La fermata del bus distava appena quaranta metri da casa sua, ma già a quell’ora (erano appena le otto e mezza del mattino) c’era un caldo torrido e Ross arrivò alla fermata completamente sudato: non vedeva l’ora di essere al centro di ricerca, dove c’era un regime di clima controllato.
Per salire su un autobus a guida autonoma bisognava prima prenotare la fermata con una app e poi, poco prima di salire, bisognava passare il proprio smartphone su una telecamerina posta a fianco alle porte. Una volta salito il silenzioso motore elettrico riprendeva la sua marcia, e il passeggero poteva comodamente sedersi nel posto assegnato dalla app di prenotazione.
Appena sceso dall’autobus elettrico, Ross inforcò un paio di occhiali da sole, con la speranza di non venire riconosciuto dai giornalisti che avrebbero sicuramente assediato l’entrata della Cupola – così era chiamato il centro di ricerca, e così appariva: una gigantesca cupola in vetro e acciaio, immersa nel verde del parco circostante.

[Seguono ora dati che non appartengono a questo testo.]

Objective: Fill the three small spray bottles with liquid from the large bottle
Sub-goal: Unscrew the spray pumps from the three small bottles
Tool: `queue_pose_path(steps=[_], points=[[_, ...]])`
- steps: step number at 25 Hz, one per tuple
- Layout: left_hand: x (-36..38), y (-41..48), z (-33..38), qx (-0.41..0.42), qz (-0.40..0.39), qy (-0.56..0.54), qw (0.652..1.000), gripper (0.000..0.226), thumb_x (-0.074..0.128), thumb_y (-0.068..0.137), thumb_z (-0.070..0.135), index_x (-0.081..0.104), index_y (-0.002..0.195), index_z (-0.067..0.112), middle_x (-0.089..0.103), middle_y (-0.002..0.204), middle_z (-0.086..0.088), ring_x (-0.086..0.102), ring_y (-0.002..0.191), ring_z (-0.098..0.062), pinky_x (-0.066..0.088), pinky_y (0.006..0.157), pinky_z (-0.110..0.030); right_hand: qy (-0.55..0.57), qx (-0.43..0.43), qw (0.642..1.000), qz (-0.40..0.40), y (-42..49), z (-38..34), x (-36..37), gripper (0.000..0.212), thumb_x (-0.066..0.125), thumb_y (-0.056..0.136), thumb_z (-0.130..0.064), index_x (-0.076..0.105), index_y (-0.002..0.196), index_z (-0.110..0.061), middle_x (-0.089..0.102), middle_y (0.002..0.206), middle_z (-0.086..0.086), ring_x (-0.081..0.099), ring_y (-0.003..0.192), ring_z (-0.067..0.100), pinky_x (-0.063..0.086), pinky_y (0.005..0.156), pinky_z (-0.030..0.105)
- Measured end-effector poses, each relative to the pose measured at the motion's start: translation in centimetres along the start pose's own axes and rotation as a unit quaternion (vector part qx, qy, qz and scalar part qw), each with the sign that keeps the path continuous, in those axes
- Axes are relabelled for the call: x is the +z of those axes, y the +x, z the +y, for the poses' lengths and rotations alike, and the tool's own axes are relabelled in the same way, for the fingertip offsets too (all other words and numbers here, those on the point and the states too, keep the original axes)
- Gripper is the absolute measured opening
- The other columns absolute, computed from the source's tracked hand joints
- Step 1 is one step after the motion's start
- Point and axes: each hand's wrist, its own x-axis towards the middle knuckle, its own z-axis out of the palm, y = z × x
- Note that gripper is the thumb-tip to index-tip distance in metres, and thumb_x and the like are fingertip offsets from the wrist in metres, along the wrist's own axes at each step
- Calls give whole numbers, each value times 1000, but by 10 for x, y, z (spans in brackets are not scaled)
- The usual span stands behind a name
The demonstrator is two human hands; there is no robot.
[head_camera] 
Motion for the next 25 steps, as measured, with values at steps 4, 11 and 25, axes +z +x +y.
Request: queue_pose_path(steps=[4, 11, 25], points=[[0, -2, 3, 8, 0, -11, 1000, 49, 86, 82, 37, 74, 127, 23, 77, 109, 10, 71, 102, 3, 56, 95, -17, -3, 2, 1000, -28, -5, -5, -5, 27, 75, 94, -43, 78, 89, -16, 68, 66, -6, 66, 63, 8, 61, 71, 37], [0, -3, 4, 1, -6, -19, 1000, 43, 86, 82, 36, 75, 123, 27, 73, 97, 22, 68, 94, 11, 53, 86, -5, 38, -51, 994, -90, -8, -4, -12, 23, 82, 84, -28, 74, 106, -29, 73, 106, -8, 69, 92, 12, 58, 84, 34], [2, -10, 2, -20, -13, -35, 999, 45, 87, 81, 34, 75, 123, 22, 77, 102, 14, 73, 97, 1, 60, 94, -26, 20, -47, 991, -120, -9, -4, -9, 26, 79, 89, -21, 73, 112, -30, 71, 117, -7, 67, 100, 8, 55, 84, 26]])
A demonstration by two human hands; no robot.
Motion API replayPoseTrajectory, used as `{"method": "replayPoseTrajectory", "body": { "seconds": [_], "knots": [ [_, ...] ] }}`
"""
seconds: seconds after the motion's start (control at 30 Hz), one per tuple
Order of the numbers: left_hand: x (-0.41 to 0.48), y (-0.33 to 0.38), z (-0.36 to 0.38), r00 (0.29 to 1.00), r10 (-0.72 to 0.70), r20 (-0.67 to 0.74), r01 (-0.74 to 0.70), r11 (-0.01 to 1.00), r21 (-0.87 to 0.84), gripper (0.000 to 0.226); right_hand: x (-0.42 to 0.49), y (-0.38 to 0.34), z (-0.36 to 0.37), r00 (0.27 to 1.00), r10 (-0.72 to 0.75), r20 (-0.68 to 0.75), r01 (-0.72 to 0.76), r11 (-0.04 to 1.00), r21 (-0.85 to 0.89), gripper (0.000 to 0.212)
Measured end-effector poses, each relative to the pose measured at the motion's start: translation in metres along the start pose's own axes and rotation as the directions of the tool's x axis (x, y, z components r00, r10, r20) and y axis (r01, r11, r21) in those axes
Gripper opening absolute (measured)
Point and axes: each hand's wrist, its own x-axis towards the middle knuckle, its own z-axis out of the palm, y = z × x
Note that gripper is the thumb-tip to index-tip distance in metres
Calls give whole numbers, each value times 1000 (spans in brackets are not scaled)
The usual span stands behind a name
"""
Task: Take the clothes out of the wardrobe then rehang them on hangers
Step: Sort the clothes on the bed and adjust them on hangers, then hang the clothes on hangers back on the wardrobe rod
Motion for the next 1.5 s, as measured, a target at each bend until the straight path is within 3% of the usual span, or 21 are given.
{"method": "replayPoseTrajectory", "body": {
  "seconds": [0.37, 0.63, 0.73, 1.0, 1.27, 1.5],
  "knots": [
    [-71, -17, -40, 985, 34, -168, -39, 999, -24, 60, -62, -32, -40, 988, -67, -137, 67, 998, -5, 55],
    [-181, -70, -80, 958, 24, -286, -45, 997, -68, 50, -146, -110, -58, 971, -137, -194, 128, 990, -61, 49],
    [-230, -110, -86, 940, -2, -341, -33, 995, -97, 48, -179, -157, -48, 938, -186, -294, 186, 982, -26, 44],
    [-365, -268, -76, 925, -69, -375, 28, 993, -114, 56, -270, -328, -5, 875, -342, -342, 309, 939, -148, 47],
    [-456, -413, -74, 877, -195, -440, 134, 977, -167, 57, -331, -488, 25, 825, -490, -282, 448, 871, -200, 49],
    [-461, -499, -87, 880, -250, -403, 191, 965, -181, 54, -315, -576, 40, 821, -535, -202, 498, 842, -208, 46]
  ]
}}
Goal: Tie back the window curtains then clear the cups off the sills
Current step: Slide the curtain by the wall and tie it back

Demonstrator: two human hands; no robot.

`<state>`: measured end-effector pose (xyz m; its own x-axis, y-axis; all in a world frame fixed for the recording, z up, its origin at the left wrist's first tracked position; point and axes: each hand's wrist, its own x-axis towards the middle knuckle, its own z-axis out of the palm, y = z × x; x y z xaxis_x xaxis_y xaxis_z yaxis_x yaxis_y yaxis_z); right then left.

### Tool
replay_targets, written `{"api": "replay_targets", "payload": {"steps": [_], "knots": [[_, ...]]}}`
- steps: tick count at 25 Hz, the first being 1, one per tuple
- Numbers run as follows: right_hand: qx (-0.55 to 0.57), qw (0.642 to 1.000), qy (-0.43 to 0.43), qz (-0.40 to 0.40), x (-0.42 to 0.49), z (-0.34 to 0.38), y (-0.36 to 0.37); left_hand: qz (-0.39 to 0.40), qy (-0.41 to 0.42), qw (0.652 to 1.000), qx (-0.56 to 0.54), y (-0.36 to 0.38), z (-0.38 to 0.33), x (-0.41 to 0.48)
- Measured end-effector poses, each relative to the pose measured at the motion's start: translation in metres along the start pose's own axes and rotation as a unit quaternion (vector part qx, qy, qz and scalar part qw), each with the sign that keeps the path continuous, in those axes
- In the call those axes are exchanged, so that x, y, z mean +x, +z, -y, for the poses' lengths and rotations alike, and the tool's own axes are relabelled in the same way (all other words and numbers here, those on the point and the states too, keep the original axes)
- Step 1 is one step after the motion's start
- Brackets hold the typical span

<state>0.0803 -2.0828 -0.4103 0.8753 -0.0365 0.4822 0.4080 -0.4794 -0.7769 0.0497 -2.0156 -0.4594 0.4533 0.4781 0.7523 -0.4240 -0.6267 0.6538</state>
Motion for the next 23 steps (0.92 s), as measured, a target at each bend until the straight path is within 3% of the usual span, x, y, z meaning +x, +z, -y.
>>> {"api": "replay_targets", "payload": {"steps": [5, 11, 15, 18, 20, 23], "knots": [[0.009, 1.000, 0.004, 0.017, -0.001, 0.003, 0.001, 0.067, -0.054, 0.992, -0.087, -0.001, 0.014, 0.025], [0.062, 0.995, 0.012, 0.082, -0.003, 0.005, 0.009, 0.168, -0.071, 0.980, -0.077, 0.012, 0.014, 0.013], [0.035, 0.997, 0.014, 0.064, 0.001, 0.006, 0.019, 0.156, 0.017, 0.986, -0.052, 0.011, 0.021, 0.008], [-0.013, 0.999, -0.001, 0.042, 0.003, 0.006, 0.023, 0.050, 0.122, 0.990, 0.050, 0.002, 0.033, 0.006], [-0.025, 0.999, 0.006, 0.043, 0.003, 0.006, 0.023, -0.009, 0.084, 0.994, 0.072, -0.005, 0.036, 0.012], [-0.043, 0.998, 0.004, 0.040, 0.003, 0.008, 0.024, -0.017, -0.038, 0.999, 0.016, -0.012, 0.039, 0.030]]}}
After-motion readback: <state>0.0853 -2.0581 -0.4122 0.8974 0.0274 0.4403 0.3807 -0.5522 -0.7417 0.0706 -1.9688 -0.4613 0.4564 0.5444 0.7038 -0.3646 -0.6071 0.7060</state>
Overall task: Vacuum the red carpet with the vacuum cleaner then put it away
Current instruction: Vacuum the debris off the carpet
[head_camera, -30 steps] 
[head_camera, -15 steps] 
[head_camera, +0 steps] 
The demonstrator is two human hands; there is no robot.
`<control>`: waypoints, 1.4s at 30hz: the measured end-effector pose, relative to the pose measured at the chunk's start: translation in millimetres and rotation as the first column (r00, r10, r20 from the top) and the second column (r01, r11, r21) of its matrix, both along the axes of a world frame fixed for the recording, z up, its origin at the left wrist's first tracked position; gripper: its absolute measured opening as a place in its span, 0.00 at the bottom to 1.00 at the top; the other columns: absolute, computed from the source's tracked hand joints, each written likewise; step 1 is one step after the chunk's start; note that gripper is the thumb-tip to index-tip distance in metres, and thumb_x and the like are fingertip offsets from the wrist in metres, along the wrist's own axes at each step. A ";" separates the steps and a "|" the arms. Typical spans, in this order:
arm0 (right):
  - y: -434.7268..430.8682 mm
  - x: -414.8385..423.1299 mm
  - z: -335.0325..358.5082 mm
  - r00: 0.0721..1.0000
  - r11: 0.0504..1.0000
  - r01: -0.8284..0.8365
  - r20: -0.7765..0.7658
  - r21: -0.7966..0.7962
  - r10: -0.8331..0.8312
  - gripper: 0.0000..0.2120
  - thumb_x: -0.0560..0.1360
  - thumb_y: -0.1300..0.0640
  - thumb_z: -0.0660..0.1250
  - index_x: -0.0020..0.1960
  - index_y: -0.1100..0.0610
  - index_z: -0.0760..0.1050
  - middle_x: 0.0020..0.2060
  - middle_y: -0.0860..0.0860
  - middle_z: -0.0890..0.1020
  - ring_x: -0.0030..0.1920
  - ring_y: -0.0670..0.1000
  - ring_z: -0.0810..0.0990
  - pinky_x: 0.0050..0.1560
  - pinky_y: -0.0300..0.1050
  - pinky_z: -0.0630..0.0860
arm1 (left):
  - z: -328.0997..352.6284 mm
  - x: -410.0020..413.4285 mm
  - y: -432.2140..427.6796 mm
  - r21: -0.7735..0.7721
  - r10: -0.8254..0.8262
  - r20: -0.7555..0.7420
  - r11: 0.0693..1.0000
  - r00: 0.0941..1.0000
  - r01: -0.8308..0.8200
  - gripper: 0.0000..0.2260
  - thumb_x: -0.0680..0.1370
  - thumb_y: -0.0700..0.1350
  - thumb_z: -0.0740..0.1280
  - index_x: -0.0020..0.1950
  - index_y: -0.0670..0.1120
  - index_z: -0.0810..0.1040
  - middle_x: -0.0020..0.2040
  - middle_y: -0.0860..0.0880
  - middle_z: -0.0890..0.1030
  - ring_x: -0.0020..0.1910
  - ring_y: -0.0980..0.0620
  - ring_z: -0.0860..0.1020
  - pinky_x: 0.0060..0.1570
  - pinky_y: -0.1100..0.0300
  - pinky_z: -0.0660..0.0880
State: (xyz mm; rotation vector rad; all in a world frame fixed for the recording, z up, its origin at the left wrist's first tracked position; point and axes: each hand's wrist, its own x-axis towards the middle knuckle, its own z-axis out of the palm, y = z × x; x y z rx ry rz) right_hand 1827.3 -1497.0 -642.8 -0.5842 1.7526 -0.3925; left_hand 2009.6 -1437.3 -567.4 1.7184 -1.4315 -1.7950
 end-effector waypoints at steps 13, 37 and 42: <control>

Ross avanzò a testa bassa, cercando in ogni modo di non farsi riconoscere, ma, arrivato in prossimità del cancello principale, lo scienziato venne comunque assalito da una mandria di giornalisti e fotografi.
«Con il nuovo aggiornamento dell’intelligenza artificiale, ci sarà ancora bisogno di personale in questa struttura?»
«Dalle ultime dichiarazioni, Argo avrebbe rinviato il punto di non ritorno del pianeta di quasi dieci anni: dopo l’upgrade di oggi, fin dove pensate di arrivare?»
«A quattro anni dalla tragedia nel canale della manica il governo inglese accusa ancora voi di esserne stati i responsabili, come risponde alle accuse?»
«Dottor Adams!»
«Dottore!»
«Ross! Signor Adams!»
Ross svincolò senza rispondere: le guardie all’ingresso bloccarono l’orda e lui continuò per la sua strada. Percorse in fretta il viale che portava all’ingresso del centro, un viale lastricato in pietra e circondato dal verde. Ross continuò la sua marcia fino ad arrivare alle porte automatiche che si aprirono davanti a lui.
“Ah… aria fresca!” sospirò sollevato.
Il microclima all’interno del centro, mantenuto sempre al di sotto dei venticinque gradi centigradi, rinvigorì Ross, che salutò le guardie all’ingresso e poi si diresse verso l’ascensore: il suo ufficio e il gigantesco computer Argo si trovavano due piani sottoterra.